> [Instructions to follow] The number needed is how many lines of the data hold the string "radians". Give that number and nothing more.

○ ○ ○ ○ ○

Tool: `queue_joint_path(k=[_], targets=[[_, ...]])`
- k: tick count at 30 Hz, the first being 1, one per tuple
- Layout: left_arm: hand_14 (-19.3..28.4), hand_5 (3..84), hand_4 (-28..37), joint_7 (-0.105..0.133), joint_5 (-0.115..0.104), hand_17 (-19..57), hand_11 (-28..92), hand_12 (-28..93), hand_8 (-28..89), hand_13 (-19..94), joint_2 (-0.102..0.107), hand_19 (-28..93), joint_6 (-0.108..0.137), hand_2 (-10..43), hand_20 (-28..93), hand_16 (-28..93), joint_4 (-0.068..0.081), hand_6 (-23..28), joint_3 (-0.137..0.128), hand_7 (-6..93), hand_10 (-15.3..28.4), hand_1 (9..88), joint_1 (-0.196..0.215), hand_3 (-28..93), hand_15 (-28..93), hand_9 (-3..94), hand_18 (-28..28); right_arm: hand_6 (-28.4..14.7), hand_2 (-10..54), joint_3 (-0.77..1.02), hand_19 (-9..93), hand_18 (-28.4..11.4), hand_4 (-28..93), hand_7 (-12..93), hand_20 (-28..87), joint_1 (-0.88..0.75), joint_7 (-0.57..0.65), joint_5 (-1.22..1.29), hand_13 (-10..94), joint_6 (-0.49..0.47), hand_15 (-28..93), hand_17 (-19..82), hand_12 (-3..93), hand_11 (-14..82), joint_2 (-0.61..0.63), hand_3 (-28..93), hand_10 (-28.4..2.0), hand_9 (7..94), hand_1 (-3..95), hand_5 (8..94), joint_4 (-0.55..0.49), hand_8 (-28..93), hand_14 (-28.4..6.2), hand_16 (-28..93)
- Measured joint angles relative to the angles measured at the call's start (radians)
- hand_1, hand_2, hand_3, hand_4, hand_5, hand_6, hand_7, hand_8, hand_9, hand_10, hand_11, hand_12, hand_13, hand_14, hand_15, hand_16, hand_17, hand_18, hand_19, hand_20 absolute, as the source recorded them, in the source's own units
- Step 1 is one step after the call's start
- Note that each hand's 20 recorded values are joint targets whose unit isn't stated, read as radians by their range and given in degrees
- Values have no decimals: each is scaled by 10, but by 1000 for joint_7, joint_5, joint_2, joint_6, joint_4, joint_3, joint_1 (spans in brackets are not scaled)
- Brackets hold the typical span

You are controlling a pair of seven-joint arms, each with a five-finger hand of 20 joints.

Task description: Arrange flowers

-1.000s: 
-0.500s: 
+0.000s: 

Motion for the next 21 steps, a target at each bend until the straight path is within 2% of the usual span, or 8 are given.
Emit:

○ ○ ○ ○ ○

> [Solution to the exercise] 2